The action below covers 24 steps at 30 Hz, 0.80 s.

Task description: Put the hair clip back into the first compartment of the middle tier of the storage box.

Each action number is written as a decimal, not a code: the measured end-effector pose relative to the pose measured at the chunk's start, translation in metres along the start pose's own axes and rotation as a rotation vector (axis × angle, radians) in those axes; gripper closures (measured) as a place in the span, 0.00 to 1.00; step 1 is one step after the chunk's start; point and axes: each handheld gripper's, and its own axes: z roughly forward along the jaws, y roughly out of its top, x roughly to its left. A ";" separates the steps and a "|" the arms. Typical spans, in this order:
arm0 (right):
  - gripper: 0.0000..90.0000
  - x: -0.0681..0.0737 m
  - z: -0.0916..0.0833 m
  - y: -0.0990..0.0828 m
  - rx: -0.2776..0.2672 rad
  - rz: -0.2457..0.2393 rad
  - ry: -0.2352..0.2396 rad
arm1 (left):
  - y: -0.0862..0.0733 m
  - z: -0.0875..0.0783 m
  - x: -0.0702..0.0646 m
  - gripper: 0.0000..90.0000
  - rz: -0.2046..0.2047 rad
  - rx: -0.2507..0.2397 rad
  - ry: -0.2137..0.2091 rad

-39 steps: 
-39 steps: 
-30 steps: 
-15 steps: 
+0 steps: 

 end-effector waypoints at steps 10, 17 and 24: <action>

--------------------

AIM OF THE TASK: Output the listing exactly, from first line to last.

RESULT:
The action below covers 24 steps at 30 Hz, 0.80 s.

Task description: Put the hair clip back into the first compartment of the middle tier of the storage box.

Each action number is written as a decimal, not a code: the measured end-effector pose relative to the pose measured at the chunk's start, translation in metres along the start pose's own axes and rotation as a rotation vector (axis × angle, radians) in those axes; gripper closures (measured) as a place in the span, 0.00 to 1.00; step 1 is one step after the chunk's start; point and axes: each handheld gripper's, and its own axes: z roughly forward along the jaws, y roughly out of its top, x roughly to its left. A ";" separates the steps and a "|" the arms. Typical spans, in this order:
arm0 (right):
  - gripper: 0.0000..90.0000
  - x: -0.0681..0.0737 m
  - z: -0.0916..0.0833 m
  - y: -0.0990..0.0828 m
  - rx: -0.2776..0.2672 rad
  - rz: -0.2457..0.2393 rad
  - ry: -0.2352..0.2396 rad
arm1 (left):
  - y: -0.0862..0.0733 m
  - z: -0.0875..0.0783 m
  - x: -0.0702..0.0646 m
  - gripper: 0.0000..90.0000
  - rz: -0.2046..0.2047 rad
  - rx: -0.2507..0.2397 rad
  - ry: -0.2137..0.2091 rad

-39 steps: 
-39 steps: 
-30 steps: 
-15 steps: 
+0 steps: 

 end-effector waypoints at steps 10, 17 and 24: <action>

This output has come to an end.